> [Work task] Starting at the line that contains "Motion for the", repeat each line exactly through the last line of the listing, and repeat nothing else.
[[ Data shown, beginning ]]
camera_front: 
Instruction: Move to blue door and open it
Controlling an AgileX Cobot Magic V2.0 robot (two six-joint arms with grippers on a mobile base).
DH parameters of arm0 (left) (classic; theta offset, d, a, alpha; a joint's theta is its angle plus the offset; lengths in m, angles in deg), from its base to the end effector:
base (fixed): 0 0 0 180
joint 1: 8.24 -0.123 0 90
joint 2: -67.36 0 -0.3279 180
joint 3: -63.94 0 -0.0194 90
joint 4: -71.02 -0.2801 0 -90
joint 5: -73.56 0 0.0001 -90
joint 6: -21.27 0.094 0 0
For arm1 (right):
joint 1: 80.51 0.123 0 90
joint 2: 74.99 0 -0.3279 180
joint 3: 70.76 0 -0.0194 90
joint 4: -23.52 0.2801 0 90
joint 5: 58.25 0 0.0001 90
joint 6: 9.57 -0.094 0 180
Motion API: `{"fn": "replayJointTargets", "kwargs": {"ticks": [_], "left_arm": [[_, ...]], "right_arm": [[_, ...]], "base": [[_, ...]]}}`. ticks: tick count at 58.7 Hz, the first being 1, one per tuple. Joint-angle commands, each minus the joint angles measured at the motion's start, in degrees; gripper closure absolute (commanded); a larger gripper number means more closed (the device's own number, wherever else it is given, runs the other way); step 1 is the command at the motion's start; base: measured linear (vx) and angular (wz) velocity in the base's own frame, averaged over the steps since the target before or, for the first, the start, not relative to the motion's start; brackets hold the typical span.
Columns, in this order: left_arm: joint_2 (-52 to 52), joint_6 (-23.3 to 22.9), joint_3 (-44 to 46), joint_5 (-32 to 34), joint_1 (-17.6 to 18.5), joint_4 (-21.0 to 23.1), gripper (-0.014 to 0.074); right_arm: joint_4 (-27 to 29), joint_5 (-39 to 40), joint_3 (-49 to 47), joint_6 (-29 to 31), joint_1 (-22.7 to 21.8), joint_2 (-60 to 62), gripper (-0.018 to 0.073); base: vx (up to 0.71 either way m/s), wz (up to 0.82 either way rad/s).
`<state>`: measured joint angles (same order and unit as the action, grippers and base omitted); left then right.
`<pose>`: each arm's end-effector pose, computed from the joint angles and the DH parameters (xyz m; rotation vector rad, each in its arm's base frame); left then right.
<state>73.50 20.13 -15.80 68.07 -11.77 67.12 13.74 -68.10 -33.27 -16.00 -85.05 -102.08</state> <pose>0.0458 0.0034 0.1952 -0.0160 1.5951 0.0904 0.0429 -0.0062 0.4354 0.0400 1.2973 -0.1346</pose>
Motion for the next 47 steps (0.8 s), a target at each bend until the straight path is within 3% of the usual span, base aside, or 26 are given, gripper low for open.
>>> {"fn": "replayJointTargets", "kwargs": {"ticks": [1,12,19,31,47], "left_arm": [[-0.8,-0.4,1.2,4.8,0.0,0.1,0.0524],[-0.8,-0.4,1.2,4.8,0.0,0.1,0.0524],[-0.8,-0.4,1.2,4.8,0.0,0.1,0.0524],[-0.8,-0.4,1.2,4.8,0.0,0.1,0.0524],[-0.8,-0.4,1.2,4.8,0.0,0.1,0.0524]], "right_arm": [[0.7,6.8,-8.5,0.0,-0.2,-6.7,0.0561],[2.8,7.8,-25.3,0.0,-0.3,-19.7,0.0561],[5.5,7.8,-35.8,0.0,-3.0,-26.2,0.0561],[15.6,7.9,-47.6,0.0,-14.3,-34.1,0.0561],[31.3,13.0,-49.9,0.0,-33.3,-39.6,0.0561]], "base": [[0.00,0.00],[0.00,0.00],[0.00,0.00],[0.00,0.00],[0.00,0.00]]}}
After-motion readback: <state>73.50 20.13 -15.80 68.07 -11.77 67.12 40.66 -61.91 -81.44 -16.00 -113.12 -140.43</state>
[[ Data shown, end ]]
> [Result below]
Motion for the next 47 steps (0.8 s), a target at each bend until the straight path is within 3% of the usual span, base aside, or 26 are given, gripper low for open.
>>> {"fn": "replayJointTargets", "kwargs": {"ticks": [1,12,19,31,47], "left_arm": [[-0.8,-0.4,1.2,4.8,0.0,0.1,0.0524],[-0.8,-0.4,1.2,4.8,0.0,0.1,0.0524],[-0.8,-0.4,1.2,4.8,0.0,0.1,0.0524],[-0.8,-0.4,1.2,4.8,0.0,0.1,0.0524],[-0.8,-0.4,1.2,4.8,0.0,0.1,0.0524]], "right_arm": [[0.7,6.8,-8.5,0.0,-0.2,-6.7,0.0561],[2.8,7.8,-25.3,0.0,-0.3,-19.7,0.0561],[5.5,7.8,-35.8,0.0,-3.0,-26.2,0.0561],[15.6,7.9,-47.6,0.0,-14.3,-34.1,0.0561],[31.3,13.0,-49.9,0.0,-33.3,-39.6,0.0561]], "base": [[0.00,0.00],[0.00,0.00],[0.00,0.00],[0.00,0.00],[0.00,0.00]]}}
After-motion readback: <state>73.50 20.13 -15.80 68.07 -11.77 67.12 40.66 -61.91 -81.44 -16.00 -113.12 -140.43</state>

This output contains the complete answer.